Esmond Allen Gibson (7 August 1896-17 March 1981) was a New Zealand civil engineer and aviation administrator. He was born in Wellington, New Zealand, on 7 August 1896.

Always known as ‘Gibby’, he obtained his commercial pilots licence in 1934 and joined the New Zealand Territorial Air Force in 1937 and commanded 2 Squadron until he transferred to the Director of Works, HQ, of the Royal New Zealand Air Force (RNZAF) from 4 September 1939 attaining the rank of wing commander. He was responsible for the development of airfields in New Zealand and a number of Pacific Islands. On his retirement from the RNZAF in 1947, he was appointed the first Director of Civil of Aviation in New Zealand and, among other things, actively supported the development of aerial topdressing in New Zealand until he retired in 1957.

In the 1943 New Year Honours, Gibson was appointed an additional Officer of the Order of the British Empire (Military Division).
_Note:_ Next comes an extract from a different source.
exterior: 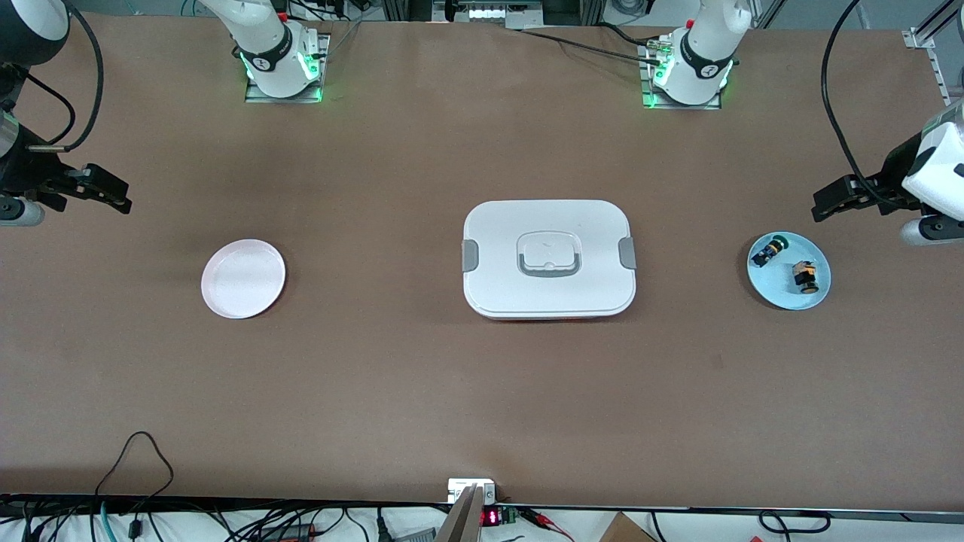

In 1953, he was awarded the Queen Elizabeth II Coronation Medal. In the 1978 New Year Honours, he was promoted to Commander of the Order of the British Empire, for services to civil aviation.

The EA Gibson Award was established in his memory by the New Zealand division of the Royal Aeronautical Society to acknowledge substantial technical achievement in the field of agricultural aviation.